В одиннадцать лет Алек и Магнус забираются дальше, чем когда-либо, за черту города, к незаселённым домам. Именно тогда они и находят бункер.
Бункер был небольшим складским помещением с тремя комнатами, забытыми строительными материалами, и холлом размером семь на семь метров с круглым застеклённым окном на потолке. В двенадцать он становится их единственным убежищем, о котором они не рассказывают даже Йену и Микки.
Алек воровато оглядывается, хотя прекрасно понимает, что за границу жилых домов никто не выходит, и приоткрывает дверь ровно настолько, чтобы иметь возможность прошмыгнуть внутрь.
Магнус уже ждёт его.
— Ты задержался.
Сердце в груди делает двойной аксель с идеальным приземлением и начинает биться быстрее, сумка соскальзывает с плеча, и Алек улыбается, глядя на притворно нахмуренные брови друга.
Не сказать, что он слышал много живой человеческой речи, чтобы вслух, а не отголоском своего собственного голоса в сознании, но никто не смог бы разубедить его в том, что голос Магнуса ни с чьим не сравнится. Хрипловатый, но тягучий, как горький шоколад, который когда-то давно им давали в садике после обязательного дневного сна.
Ему приходится откашляться и вспомнить о существовании голосовых связок, чтобы ответить.
— Забежал домой по пути, предупредил родителей, что буду с тобой готовиться к выступлению с проектом на завтра.
— Профессор со своими заданиями всегда очень вовремя.
— Согласен.
Говорить неприятно, немного больно, и каждое слово даётся с трудом, но, в то же время, это ни с чем несравнимое удовольствие. Такое же, как легкое прикосновение руки к руке, когда Магнус подходит ближе. Такое же, как чужое теплое дыхание на щеке и мягкий поцелуй в краешек губ.

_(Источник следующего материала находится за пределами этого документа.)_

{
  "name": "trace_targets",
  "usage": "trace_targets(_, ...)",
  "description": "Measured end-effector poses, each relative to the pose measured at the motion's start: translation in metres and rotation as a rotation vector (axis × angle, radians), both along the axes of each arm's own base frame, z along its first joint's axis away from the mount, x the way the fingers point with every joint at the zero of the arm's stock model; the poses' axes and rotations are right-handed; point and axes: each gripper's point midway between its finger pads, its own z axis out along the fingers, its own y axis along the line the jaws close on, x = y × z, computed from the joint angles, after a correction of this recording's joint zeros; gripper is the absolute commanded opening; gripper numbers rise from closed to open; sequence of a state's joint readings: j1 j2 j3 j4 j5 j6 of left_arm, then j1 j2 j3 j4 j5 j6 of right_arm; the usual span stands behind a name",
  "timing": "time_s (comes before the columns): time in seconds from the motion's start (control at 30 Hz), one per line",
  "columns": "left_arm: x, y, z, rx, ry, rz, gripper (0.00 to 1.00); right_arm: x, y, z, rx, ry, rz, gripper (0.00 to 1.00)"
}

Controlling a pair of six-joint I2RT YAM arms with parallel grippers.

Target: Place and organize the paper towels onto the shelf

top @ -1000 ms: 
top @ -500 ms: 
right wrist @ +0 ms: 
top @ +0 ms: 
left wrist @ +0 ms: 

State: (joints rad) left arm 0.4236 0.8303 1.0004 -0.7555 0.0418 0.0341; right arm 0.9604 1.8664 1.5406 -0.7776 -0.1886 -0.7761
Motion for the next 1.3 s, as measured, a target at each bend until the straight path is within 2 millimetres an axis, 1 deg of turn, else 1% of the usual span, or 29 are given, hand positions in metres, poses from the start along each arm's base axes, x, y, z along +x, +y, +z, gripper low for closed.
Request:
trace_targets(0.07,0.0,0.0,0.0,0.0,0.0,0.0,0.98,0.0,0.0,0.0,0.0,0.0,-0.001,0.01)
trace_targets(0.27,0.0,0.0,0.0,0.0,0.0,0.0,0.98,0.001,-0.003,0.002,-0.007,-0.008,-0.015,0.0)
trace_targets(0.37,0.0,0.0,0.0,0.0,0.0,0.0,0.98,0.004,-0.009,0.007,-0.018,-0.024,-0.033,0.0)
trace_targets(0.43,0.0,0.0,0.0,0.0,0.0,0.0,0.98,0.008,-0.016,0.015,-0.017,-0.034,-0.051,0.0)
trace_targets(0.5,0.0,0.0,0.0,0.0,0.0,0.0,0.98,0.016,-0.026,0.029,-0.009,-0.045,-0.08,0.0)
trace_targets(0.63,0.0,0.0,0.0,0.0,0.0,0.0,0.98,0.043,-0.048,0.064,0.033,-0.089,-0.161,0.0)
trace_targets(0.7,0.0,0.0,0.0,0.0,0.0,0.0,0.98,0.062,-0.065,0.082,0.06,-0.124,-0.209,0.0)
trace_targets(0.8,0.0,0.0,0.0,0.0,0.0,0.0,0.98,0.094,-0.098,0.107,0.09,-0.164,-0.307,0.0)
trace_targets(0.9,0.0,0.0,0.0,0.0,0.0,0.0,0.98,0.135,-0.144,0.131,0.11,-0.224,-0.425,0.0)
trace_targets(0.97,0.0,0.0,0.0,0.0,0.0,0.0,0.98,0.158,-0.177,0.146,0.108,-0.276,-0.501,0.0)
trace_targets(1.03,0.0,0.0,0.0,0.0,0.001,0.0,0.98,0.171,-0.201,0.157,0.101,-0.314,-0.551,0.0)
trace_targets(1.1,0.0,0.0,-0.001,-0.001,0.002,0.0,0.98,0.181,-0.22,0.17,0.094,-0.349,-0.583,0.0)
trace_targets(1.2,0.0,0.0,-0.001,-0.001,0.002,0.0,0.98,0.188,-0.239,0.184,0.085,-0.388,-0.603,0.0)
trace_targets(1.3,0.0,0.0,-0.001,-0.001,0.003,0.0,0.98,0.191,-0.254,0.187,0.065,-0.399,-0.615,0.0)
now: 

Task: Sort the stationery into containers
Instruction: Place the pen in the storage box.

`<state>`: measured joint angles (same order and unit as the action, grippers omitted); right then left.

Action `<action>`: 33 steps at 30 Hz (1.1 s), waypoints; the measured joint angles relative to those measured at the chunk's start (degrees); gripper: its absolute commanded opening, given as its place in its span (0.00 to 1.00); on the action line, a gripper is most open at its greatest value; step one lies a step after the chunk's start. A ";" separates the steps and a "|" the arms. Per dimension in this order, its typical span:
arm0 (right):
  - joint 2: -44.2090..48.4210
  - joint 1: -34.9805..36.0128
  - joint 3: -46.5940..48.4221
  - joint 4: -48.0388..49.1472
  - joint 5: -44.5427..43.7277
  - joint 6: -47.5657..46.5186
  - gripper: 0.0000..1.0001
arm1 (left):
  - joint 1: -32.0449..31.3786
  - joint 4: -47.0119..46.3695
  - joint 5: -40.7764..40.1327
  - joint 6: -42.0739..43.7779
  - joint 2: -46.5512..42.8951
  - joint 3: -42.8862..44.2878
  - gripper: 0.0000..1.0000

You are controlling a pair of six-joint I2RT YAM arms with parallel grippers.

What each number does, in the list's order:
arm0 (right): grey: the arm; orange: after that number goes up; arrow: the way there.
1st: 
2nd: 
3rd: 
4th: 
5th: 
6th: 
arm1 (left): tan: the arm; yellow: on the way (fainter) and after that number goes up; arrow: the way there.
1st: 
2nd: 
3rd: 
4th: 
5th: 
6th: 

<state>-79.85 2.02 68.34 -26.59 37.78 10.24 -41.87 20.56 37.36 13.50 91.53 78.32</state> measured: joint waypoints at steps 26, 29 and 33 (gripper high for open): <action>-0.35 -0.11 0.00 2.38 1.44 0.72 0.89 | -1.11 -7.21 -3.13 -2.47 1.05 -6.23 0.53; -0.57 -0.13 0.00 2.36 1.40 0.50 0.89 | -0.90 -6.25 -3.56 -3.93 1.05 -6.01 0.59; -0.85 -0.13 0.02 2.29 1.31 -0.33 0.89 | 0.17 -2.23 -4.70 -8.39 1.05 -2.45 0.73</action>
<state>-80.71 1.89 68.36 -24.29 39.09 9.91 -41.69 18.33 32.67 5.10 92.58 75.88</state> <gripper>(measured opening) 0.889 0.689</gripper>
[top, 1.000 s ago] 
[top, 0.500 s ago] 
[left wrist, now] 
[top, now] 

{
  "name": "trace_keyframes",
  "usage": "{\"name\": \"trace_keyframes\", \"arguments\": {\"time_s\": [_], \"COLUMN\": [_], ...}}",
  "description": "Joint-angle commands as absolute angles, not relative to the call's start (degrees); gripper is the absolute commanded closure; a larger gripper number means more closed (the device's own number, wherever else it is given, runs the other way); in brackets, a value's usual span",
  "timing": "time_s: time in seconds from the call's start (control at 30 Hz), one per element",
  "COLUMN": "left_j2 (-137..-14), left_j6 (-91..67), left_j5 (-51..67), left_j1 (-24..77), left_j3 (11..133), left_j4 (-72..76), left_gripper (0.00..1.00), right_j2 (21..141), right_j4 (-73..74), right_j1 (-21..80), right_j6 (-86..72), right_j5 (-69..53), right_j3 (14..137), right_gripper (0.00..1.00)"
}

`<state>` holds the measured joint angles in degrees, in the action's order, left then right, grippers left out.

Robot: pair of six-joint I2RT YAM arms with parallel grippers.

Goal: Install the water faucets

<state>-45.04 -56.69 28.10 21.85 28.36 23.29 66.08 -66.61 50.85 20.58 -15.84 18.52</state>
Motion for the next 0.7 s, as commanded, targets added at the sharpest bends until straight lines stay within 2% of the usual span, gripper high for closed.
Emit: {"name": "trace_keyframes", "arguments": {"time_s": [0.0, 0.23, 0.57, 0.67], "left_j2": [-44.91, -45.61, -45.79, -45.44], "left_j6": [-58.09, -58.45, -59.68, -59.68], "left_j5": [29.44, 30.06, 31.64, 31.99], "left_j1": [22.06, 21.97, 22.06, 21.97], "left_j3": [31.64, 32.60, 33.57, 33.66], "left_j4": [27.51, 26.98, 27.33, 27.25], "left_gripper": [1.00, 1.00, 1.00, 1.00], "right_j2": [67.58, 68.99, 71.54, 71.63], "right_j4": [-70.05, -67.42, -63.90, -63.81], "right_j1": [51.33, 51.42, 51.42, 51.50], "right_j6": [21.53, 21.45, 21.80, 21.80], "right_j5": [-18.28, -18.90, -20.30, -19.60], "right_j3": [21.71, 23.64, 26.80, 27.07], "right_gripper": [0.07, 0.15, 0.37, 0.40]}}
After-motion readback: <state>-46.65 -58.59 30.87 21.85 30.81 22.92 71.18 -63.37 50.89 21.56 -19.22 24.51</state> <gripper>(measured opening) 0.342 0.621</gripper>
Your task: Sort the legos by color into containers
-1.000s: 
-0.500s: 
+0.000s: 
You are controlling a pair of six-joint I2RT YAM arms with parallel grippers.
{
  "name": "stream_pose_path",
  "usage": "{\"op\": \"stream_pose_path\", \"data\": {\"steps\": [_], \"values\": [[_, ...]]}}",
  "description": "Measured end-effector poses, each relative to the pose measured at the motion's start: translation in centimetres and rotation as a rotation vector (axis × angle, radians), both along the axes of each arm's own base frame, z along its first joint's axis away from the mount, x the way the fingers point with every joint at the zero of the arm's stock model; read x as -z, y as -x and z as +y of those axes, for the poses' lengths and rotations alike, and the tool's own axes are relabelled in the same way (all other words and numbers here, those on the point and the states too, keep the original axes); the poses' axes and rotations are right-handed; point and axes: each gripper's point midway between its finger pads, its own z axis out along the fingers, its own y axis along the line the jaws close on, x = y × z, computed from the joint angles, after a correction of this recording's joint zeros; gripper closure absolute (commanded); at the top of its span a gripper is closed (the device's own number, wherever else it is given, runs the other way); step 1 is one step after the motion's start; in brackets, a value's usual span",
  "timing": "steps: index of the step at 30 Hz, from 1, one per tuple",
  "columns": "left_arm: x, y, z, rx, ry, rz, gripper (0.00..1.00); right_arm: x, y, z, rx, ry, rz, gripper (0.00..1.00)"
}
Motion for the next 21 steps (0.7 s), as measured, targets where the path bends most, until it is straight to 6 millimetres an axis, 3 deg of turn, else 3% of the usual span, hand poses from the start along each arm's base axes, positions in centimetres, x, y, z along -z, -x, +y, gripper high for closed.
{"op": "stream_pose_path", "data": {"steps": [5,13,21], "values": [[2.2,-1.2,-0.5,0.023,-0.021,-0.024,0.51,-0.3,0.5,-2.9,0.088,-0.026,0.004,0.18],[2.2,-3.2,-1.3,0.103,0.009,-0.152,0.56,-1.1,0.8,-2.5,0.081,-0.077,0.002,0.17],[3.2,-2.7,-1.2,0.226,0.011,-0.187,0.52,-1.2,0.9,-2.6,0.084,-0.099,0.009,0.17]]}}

— Нам это тоже с рук не сойдет, — усмехается Магнус, повторяя свою же фразу, которую сказал получасом ранее.
И пусть признавать это страшно, но он прав.
Насколько бы не был уединенным бункер, насколько бы хорошо они не скрывались, насколько бы сами не понимали, что то, что они делают — неправильно, ничто не избавит их от кары закона высокомерных Старейшин.
Чёрт, за одну такую мысль их могли бы убить.
Хорошо, что Компьютер пока не научился читать мысли и довольствуется лишь сообщениями.
Но даже Компьютер не смог застраховать от появления чувств сильнее их самих, каких-то доводов и голоса разума, потому что от одной мысли всё прекратить бросает в дрожь. Потому что запретный плод сладок — вовсе не выдумки, они смогли в этом убедиться. Потому что не было на свете лучшего чувства, чем то, которое возникало при взгляде в раскосые глаза с шоколадными радужками.